Task description →
Go through the records and report each line holding the string "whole".

○ ○ ○

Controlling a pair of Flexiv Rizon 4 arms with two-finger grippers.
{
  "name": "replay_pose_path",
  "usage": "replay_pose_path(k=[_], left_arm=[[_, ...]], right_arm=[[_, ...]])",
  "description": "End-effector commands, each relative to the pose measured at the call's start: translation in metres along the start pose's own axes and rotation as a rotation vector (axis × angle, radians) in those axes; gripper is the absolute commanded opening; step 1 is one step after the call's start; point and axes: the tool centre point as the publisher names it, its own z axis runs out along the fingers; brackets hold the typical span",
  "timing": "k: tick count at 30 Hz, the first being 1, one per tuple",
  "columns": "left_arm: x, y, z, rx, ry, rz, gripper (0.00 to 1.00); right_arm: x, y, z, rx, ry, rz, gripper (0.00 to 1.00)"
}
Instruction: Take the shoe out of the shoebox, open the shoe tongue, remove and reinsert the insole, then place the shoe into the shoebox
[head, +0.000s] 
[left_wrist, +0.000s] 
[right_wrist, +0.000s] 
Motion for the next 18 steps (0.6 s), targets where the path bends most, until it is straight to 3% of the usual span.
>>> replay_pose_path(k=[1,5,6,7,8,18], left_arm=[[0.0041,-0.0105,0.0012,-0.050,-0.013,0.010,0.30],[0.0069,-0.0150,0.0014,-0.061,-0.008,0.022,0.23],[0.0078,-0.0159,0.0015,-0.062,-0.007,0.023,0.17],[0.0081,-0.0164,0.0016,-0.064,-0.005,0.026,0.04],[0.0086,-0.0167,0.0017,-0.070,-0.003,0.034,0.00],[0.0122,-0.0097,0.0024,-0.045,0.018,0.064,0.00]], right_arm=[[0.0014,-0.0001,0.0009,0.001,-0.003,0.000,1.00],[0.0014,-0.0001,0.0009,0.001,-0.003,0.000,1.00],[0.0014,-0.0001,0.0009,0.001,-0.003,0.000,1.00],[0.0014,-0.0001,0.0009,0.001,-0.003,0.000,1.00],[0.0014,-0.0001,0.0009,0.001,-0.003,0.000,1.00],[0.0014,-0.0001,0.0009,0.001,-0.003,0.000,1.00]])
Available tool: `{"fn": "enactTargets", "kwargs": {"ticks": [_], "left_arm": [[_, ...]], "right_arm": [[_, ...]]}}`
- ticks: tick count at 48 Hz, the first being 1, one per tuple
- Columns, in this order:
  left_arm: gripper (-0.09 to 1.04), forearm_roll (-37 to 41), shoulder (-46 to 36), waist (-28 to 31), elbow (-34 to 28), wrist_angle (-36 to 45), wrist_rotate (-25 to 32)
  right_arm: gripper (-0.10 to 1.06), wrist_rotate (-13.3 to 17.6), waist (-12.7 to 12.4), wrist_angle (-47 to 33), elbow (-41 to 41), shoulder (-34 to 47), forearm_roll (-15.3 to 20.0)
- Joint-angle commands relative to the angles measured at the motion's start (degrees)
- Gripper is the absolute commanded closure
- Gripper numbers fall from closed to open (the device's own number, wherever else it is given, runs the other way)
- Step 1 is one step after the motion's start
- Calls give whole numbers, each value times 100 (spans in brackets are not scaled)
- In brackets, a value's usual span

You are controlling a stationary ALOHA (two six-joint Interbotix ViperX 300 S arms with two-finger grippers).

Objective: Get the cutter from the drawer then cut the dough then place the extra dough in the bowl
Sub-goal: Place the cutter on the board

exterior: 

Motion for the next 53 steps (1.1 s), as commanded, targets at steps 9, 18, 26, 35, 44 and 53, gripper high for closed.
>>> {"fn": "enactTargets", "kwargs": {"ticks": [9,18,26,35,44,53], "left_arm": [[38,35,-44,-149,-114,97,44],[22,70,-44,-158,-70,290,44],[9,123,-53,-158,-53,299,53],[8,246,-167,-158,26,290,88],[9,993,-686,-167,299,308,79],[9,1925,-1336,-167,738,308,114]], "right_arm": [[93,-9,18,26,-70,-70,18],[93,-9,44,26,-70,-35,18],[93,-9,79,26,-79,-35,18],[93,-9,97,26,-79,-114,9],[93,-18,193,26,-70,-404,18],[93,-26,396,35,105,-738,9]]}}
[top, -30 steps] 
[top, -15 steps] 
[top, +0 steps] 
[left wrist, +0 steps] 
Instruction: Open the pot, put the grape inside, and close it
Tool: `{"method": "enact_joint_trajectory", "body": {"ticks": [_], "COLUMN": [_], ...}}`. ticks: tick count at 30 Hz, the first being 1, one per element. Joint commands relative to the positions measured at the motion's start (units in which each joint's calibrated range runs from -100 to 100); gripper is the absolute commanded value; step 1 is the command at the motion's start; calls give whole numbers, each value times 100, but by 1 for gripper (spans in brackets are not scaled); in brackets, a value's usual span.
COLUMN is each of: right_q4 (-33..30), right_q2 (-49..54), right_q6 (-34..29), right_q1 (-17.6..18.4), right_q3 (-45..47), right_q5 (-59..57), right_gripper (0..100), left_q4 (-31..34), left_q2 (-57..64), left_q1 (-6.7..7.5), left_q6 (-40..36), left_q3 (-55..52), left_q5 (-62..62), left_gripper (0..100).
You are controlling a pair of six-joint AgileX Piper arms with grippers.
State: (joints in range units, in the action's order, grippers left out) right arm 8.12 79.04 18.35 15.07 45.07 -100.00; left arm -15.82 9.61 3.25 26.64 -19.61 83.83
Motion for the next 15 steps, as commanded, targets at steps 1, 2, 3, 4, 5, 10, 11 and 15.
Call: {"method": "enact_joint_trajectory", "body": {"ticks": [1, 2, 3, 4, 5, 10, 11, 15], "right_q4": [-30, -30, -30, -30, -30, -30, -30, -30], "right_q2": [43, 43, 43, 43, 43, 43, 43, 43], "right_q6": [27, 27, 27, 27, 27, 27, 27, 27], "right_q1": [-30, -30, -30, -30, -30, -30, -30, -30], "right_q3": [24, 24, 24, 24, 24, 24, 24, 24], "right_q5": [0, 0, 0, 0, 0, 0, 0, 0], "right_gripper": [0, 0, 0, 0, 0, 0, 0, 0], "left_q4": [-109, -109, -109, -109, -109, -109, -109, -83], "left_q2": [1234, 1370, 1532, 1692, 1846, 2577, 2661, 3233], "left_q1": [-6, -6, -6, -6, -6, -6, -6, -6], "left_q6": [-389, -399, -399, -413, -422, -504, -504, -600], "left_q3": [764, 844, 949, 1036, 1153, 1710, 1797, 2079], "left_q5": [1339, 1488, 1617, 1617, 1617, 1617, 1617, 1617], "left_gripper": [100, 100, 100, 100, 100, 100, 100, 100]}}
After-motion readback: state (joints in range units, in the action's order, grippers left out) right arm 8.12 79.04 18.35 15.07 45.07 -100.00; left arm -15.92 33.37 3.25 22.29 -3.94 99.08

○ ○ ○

Finished exercise →
- Calls give whole numbers, each value times 100 (spans in brackets are not scaled)
Tool: `{"method": "enact_joint_trajectory", "body": {"ticks": [_], "COLUMN": [_], ...}}`. ticks: tick count at 30 Hz, the first being 1, one per element. Joint commands relative to the positions measured at the motion's start (units in which each joint's calibrated range runs from -100 to 100); gripper is the absolute commanded value; step 1 is the command at the motion's start; calls give whole numbers, each value times 100, but by 1 for gripper (spans in brackets are not scaled); in brackets, a value's usual span.

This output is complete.